The fallout had led to acrimonious words between the British and Indian governments, a public spat that had left a lingering bitterness in both countries.
‘What do you know so far?’
‘Not much.’ Chopra then quickly brought the commissioner up to speed.
‘Let me guess. You want me to make some calls, see if I can find out who your John Doe is?’
‘Yes,’ said Chopra. ‘That is precisely what I wish.’
The commissioner called back six hours later, as Chopra was sitting down to an uneasy dinner with his wife, Poppy. The day had drained him. The revelations of John Doe’s death – the thought of a man burned alive, his last moments – stirred something inside him, killing his appetite. He had seen death in all its forms. Good deaths and bad deaths. But this was something else; a death that called from beyond the grave.
‘Are you sitting down?’ said Mallory.
Chopra stood up and went to his office, closing the door behind him, ignoring the expression of irritation on his wife’s face.
‘Tell me.’
‘It was the combination of the tattoo and the steel plate,’ said Mallory. ‘I contacted some old friends in the security services, people who are used to finding other people … Your John Doe is a Jason Edward Latimer. Born in London, aged thirty-five, married … Here’s where it gets sticky. Latimer is a career criminal. He’s been in and out of prison since he was fifteen. Eleven months ago, he was released from a category B prison after serving three years of a six-year sentence for aggravated assault.’
Chopra was silent. The feeling of unease that had been with him all day seemed to sharpen to a point. ‘What was he doing in India?’
‘No one seems to know. Passport and airline records show that he entered the country precisely seven months and eleven days ago. Effectively, he’s overstayed his visa. What he’s been doing here in all that time is anyone’s guess. His former parole officer told us that he had been involved in petty drug trafficking for many years. It’s a good bet that he was in India looking for a new supplier. It might explain what happened to him. Perhaps he made enemies of the wrong people. A deal gone bad. I’m sure you know better than me the sort of thing I’m talking about.’ Mallory sighed. ‘Look, I know this is a terrible thing to say, but it’s probably for the best that he’s turned out to be a bad penny. I mean, compared to the alternative.’
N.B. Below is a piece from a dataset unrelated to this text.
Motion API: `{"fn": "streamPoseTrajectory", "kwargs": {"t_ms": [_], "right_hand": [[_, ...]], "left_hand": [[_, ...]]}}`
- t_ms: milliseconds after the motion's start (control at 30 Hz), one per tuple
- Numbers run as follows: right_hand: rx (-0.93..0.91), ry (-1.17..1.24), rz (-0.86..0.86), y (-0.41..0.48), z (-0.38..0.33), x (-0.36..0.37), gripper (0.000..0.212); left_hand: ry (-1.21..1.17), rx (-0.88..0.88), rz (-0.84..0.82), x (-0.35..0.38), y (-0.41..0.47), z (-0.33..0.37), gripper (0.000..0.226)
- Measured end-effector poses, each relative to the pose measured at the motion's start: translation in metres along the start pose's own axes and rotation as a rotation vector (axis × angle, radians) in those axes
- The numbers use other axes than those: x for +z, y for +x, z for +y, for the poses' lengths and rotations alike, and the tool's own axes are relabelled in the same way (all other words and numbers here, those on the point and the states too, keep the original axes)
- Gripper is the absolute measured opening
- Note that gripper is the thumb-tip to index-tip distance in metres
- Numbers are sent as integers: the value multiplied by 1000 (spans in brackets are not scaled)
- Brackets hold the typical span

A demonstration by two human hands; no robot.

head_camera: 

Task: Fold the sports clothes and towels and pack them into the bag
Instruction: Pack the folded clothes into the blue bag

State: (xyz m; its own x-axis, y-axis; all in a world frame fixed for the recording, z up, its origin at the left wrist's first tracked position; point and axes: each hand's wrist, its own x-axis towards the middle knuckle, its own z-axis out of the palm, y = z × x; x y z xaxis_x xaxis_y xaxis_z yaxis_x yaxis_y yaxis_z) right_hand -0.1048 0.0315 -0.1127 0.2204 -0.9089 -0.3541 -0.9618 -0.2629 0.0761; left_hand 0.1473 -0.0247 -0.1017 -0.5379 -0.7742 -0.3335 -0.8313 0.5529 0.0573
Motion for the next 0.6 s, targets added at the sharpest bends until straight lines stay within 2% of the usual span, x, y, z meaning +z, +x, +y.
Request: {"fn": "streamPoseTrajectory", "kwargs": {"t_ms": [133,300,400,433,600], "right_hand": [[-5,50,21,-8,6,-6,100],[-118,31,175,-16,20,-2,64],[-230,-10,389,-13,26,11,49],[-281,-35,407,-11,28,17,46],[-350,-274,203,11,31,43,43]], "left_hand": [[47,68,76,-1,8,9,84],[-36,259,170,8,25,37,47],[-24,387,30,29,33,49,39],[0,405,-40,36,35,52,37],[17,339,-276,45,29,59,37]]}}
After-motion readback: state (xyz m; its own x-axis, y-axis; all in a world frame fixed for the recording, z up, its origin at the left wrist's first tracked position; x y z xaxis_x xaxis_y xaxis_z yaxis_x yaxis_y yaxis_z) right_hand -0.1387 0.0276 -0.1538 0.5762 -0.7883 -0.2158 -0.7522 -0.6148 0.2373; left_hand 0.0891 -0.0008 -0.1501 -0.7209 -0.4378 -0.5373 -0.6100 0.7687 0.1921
Chopra felt a rush of anger at Mallory’s palpable relief. He did not share the commissioner’s sentiments. ‘What about next of kin?’
‘Already notified. His wife is on a plane. She’ll be here in the morning.’
‘I will pick her up from the airport.’
‘You don’t have to do that.’
‘You are correct,’ said Chopra. ‘I don’t have to. I wish to.’
Susan Latimer’s flight arrived at what had once been Bombay International Airport, before the government’s frenzied renaming spree, an attempt to excise the lingering echoes of the country’s colonial past.
Chopra was an hour early.
His first surprise was to discover that Susan Latimer was pregnant.
She was a tall, elegant woman, dressed in jeans and a simple cotton blouse, strawberry blonde hair cut short to the nape of a long neck. An angular, but pleasant face, set with two brilliant blue eyes.
‘Are you sure you won’t go to the hotel first?’ asked Chopra.
‘I want to see his body.’
She spoke only once more. ‘Why do you have an elephant in your van?’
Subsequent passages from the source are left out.